* _WHAT THE TASK REQUIRES_:
Return, exactly as written, the lines of the material from its top through the line with "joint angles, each", keeping pictures out.

* _PROVIDED RECORDS_:
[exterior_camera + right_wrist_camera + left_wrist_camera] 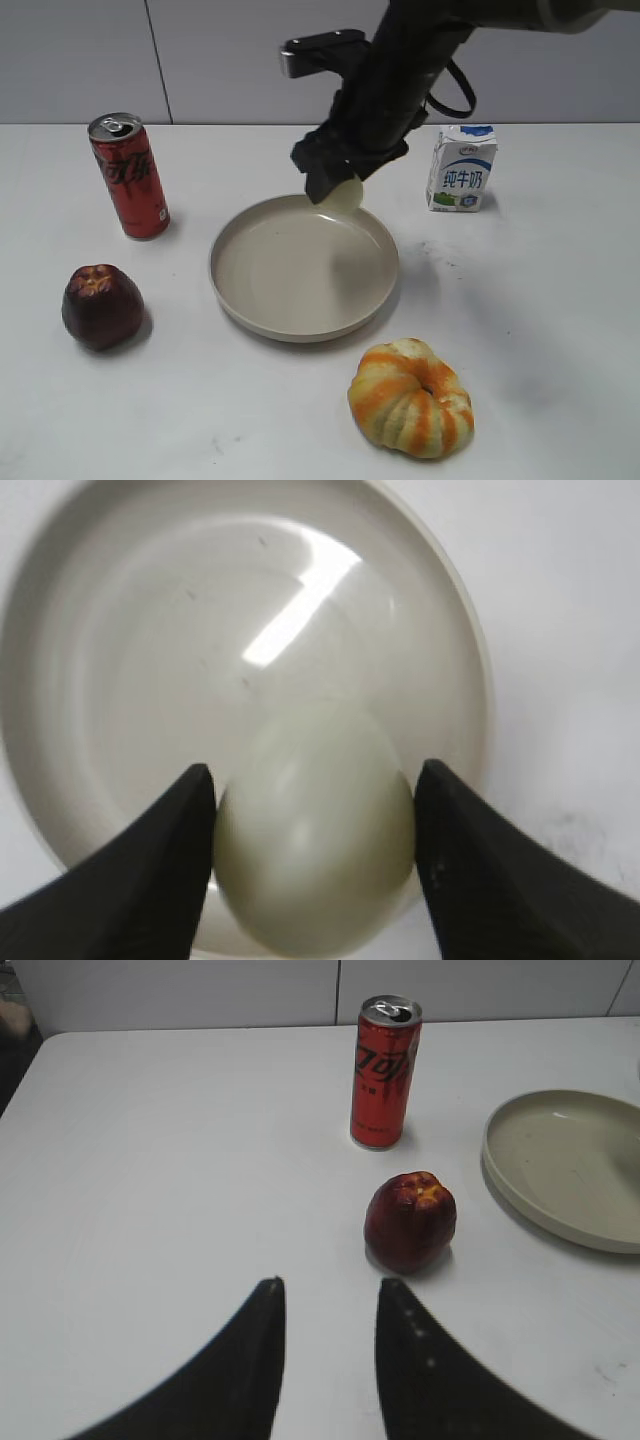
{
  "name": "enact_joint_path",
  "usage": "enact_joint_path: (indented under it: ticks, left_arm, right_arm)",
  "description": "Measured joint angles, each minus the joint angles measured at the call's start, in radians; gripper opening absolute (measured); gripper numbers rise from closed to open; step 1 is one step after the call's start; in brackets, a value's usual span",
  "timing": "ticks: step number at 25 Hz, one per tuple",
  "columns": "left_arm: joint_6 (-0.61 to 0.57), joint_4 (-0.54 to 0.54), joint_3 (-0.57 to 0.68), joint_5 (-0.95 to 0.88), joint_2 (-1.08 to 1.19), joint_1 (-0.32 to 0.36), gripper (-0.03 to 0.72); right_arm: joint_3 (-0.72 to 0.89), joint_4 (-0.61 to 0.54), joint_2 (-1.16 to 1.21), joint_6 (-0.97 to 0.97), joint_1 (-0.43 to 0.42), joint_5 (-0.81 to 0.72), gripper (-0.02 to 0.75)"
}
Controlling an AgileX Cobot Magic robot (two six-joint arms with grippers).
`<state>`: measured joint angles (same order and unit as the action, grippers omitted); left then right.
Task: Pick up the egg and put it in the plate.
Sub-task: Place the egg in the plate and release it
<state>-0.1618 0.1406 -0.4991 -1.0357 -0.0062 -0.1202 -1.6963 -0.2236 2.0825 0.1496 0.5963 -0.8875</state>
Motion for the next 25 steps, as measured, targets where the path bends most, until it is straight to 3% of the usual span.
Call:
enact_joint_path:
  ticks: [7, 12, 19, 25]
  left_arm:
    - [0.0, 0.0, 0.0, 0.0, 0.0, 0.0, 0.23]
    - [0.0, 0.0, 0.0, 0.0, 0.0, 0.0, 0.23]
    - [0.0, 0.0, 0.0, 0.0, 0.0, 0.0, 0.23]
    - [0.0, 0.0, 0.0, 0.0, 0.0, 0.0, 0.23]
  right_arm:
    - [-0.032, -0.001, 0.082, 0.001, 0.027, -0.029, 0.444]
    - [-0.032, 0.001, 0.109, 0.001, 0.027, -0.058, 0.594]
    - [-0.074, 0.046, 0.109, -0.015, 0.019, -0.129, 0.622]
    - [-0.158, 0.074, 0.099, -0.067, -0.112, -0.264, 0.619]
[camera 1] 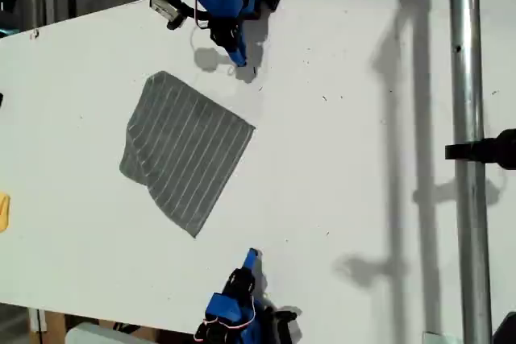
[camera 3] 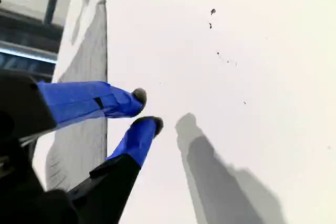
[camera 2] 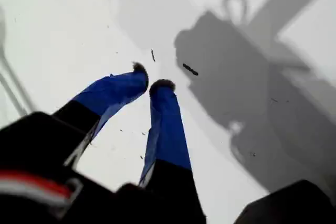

* _RESPONSE FOR THIS EXERCISE_:
[exterior_camera + right_wrist_camera + left_wrist_camera] 
{
  "name": "enact_joint_path",
  "usage": "enact_joint_path: (indented under it: ticks, left_arm, right_arm)",
  "description": "Measured joint angles, each minus the joint angles measured at the call's start, in radians; gripper opening absolute (measured); gripper numbers rise from closed to open; step 1 is one step after the call's start; in brackets, a value's usual span",

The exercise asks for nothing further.